Friday saw Wall Street enjoy a good day on trade-talk hopes with the S&P closing up 0.7% and all three major indices breaking their multi-day losing streak. That theme continues in early trading following the WSJ article, with the S&P, ASX and Nikkei all comfortably in the green. Regional indices should all follow their lead today as the feel-good factor is shared. Barring any denial headlines, this should follow on into Europe as well.


Crude’s golden run ran into a brick wall on Friday as stale long positioning and threats of increasing US production saw Brent Crude fall 2.1% to USD64.75 a barrel. WTI fared even worse, falling 2.6% to USD55.50 a barrel.

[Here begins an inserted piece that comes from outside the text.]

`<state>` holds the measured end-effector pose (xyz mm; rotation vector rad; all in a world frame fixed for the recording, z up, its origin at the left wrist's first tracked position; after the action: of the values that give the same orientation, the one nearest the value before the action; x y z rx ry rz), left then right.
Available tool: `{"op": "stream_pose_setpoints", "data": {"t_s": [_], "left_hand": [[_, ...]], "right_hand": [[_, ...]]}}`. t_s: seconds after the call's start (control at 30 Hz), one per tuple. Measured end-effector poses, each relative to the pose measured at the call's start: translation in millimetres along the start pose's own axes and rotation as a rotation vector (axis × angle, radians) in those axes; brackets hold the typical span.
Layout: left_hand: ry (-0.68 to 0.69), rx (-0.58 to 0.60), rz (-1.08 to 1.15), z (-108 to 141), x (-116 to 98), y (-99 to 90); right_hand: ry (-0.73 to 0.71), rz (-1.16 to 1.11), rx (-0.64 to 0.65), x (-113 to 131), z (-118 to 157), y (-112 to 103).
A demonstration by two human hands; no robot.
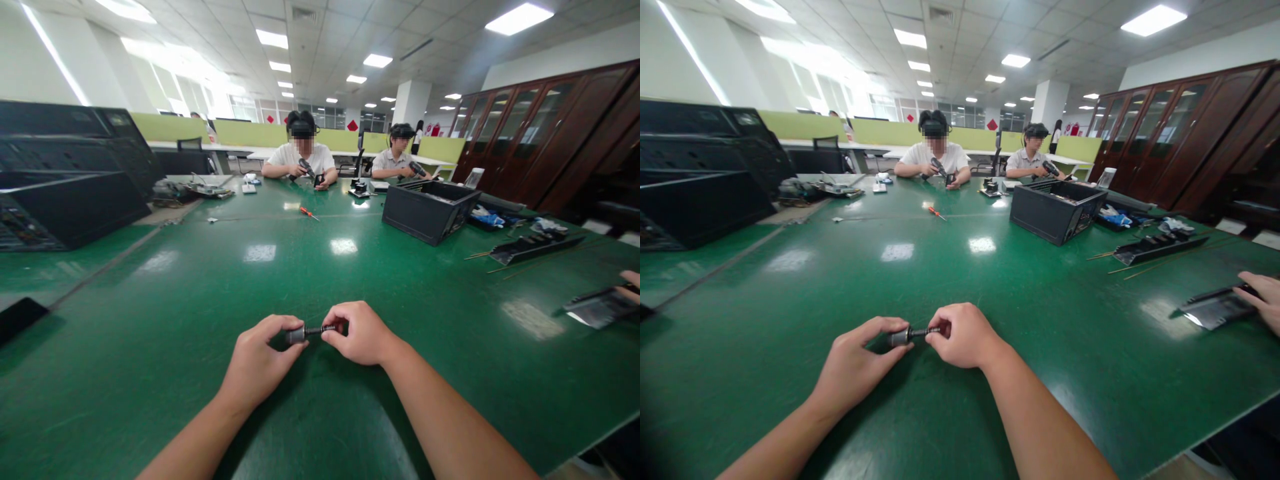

The WSJ article, if right, should provide a welcome boost to oil today however, as the prospects of improved trade flow through to predicted higher energy consumption. The early trading in WTI futures seems to agree, rising 0.7% in initial trading.


Gold collapsed by 1.6% on Friday, falling USD22 to close at 1,293.00 a Troy ounce. Buoyant stock markets and risk premium reduction saw traders with medium-term long positions throw in the towel. Selling accelerated as the key USD1,300.00 support level gave way and more stop-losses came to the market.

Gold could be in for a tough day at the office, despite the fact it’s risen 0.15% to 1,295.00 in early illiquid trading, likely on a weaker dollar this morning. With investor funds likely following to emerging markets and commodities on a knee-jerk China recovery play, gold could be moved to the substitutes bench in the short term.